I due brani centrali Lambs’ Breath e Asunder, Sweet (rispettivamente di circa 10 e 6 minuti di lunghezza) come detto fanno in realtà parte di un unico movimento intermedio. La prima riprende i momenti di drone music di Allelujah!, è pulsante e distorta quanto basta per essere musica cosmica da spazio profondo, una melodia che avrebbe potuto ascoltare l’astronauta di 2001: Odissea Nello Spazio nel suo incontro con un’intelligenza aliena. Ritengo che nelle intenzioni dei GY!BE possa essere anche qualcosa di velatamente provocatorio, qualcosa che potrebbe uscire dai Fuck Buttons ma che fatta da loro è lontana anni luce dalle tentazioni più pop, se mai ce ne siano state e vuole dire chiaro: ehi, dopo 20 anni siamo qui che ce ne fottiamo ancora del mainstream. A sostegno di ciò la seconda traccia nasce in continuo con la prima e sostanzialmente vive come preludio per il finale. Più luminosa della precedente, rappresenta il ritorno alla luce dopo essersi immersi negli abissi più oscuri che ci si possa immaginare. Un ritorno scandito dall’aumento del volume di feedback, distorsioni e droni, che verso la metà mutano in lamenti inumani di violini ed alla fine ci lasciano sulla soglia del caos e delle confusione, in attesa che arrivi il deus ex machina a risolvere l’intreccio di una fase centrale in realtà molto ragionata e studiata, costruita con perizia e lucidità. Anche troppo.

 

 

Pensando ai momenti più imponenti e grandiosi di Asunder, Sweet and Other Distress viene in mente Wagner (fatte le debite proporzioni ovviamente), di cui ok non sono un espertissimo cultore ma che conosco quanto basta per ritrovare quei caratteri epici e messianici che sostanzialmente definiscono anche il movimento conclusivo Piss Crowns Are Trebled, se possibile ancora più gigantesca della traccia iniziale.
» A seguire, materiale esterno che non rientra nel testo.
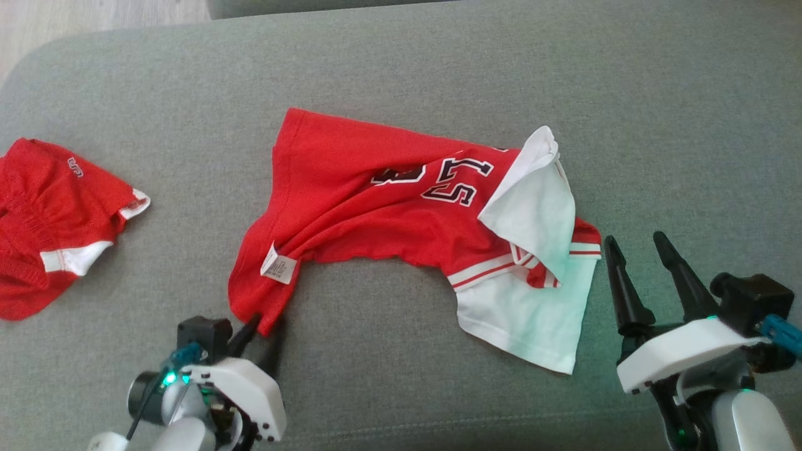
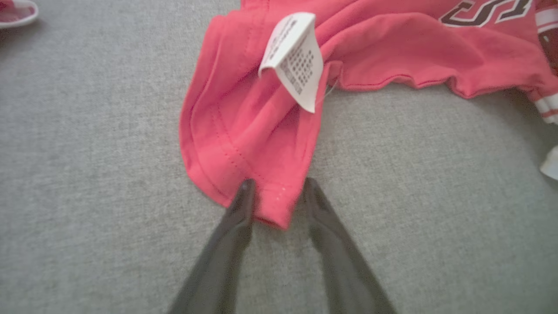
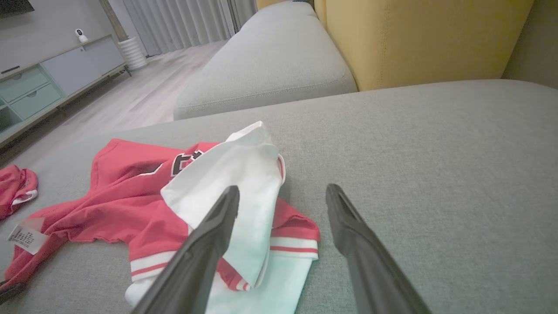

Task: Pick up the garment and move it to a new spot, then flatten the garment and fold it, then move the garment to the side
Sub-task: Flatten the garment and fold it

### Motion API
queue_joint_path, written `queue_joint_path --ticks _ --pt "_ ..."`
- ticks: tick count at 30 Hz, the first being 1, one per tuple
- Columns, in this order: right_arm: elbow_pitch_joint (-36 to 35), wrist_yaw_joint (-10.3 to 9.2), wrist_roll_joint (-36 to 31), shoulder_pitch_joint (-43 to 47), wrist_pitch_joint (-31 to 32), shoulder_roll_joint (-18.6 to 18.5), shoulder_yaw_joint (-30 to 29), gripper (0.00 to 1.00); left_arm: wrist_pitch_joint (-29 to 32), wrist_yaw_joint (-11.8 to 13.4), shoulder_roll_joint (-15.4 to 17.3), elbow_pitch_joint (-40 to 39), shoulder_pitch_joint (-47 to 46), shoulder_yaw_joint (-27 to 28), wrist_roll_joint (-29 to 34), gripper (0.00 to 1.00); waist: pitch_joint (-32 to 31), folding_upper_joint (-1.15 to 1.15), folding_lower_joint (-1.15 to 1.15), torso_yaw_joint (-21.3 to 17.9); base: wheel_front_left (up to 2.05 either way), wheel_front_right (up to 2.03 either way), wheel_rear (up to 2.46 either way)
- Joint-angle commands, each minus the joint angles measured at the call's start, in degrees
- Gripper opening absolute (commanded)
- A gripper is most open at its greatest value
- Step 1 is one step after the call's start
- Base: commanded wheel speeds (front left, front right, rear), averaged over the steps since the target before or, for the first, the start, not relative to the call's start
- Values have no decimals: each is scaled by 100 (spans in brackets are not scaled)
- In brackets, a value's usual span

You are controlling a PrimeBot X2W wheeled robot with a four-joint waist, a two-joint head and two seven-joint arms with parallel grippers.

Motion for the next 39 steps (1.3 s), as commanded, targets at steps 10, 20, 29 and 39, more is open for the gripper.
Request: queue_joint_path --ticks 10,20,29,39 --pt "377 -5 127 772 439 -30 429 100 -338 -78 1 148 -433 186 -53 0 31 0 0 86 0 0 0" --pt "1065 -5 348 702 430 -30 682 100 -449 -72 0 179 -599 168 -53 0 212 0 0 98 0 0 0" --pt "1668 -5 569 298 525 -30 903 91 -533 -71 7 211 -696 147 -75 0 302 0 0 155 0 0 0" --pt "1190 -5 783 231 363 -30 727 0 -992 8 119 -88 -684 284 -68 0 112 0 0 167 0 0 0"
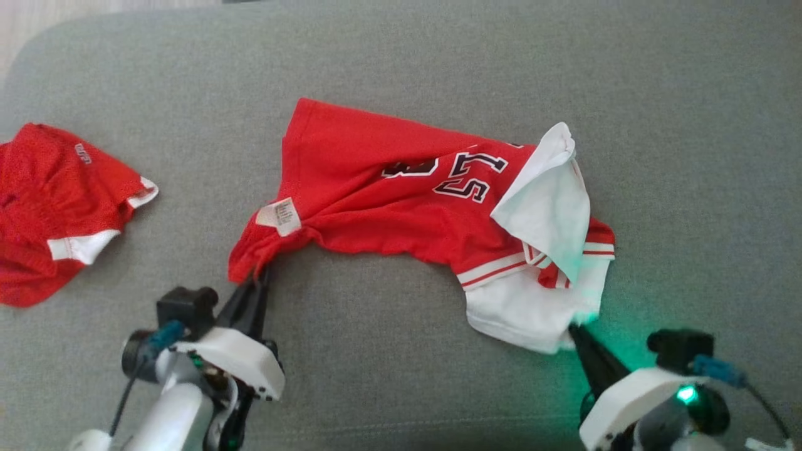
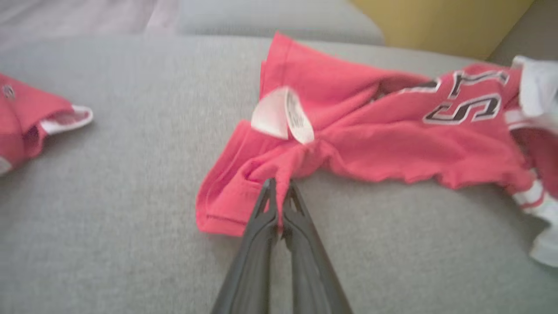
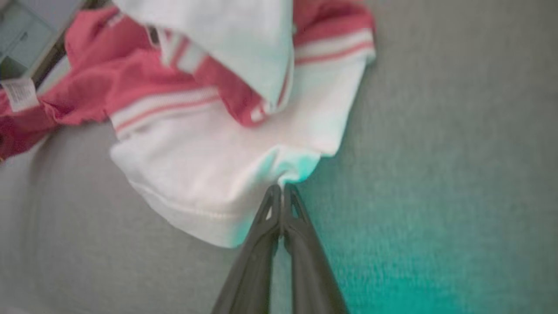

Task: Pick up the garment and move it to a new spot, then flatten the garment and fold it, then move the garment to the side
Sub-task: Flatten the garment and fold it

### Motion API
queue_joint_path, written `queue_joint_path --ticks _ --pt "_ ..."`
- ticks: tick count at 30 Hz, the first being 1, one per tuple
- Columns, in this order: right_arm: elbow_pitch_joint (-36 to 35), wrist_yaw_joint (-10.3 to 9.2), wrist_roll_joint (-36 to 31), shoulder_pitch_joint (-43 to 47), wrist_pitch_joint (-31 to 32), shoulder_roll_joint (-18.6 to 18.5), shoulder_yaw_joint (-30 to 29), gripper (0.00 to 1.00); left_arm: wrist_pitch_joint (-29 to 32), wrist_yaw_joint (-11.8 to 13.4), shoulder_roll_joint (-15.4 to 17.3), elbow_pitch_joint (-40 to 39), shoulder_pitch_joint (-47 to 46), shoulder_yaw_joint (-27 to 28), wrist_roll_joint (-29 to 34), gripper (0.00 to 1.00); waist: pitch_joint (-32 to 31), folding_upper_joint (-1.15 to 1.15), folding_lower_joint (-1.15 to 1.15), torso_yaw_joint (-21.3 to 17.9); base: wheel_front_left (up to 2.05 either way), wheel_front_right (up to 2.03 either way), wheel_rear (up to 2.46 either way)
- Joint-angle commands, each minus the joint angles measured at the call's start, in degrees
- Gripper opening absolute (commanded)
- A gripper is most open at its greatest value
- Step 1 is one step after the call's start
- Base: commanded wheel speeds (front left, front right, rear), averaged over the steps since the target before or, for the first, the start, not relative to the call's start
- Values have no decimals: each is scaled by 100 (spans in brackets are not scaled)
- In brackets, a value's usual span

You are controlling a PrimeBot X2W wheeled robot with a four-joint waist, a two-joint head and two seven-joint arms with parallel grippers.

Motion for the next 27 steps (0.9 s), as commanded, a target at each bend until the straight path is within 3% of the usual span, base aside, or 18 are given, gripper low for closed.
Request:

Sorge dai droni, minacciosa e sgraziata nella sua atonalità prima che percussioni, chitarre e violini rientrino con incedere maestoso, ancora più oscuro e torbido. È un leggero compromesso tra i vecchi ed i nuovi Godspeed perché qui ci si prende ancora il proprio tempo per arrivare, ma la sensazione di fretta, di smania è quanto mai evidente e si muove tutto su un wall che pare minimale ma che nasconde un lavoro complesso di texture che sfocia in un primo climax di violini ariosi ed elevati. Poi, come se nulla fosse, si torna indietro, agli archi si affiancano fuzz di chitarre e batterie martellanti ed appare evidente un gioco tanto riuscito quanto semplice che la band fa con l’ascoltatore. Perché il finale di Piss Crowns si apre in maniera devastante su tutto lo spettro emotivo creato fino ad ora, inchioda la nostra attenzione ed ipnotizza il nostro udito fino all’ultimo secondo, dopo di che così come era arrivato se ne va, disperso in frammenti distorti che tornano al nulla da cui erano nati.

evaphoto

Fossi uno di quei coraggiosi che leggono questo articolo chiederei: ma come, fai tutto ‘sto pippoto, fai paragoni a cazzo, qualifichi con aggettivi altisonanti e poi il voto non è nemmeno l’eccellenza? Caro amico coraggioso, questo è un grande grande disco, per carità. Chi fa parte del culto dei Godspeed You! Black Emperor (difficile trovare una testata che non sia ossequiosa a priori) ha già dato dei dieci a profusione, altri invece che come il sottoscritto sono semplici fan non possono fare a meno di notare un paio di pecche che si uniscono ad una aspettativa altissima non del tutto ripagata. È evidente che il collettivo anarchico canadese abbia cambiato in parte il modo di tradurre la propria musica – c’è meno ambient, meno samples naturalistici e registrazioni ambientali che caratterizzavano i loro dischi passati – ora sono più focalizzati, meno volatili diciamo; c’è ovunque più equilibrio, e meno istintività. Il che a mio parere può essere un bene ma il risvolto della medaglia è una parte centrale autoindulgente e troppo meccanica nel voler mettere l’ascoltatore a suo agio, richiamando i ricordi migliori col minimo sforzo. Insomma, c’è del nuovo e i momenti massimi sono davvero vette irraggiungibili ma ahimè non è abbastanza per gridare al capolavoro assoluto ed a conti fatti ci si ritrova davanti lo stesso spartito di sempre con qualche variazione pur importante. Asunder, Sweet and Other Distress mostra una band che non è cambiata granché negli ultimi 13 anni (cioè dal break in poi) ma che sa fare comunque quello che fa meglio di tutti gli altri che nel tempo hanno cercato di imitarli. In ciò e nello sfidare chi è venuto dopo ed usa gli strumenti che loro stessi hanno inventato sta quel coraggio nascosto che mi fa ancora sperare in un futuro nuovamente rivoluzionario.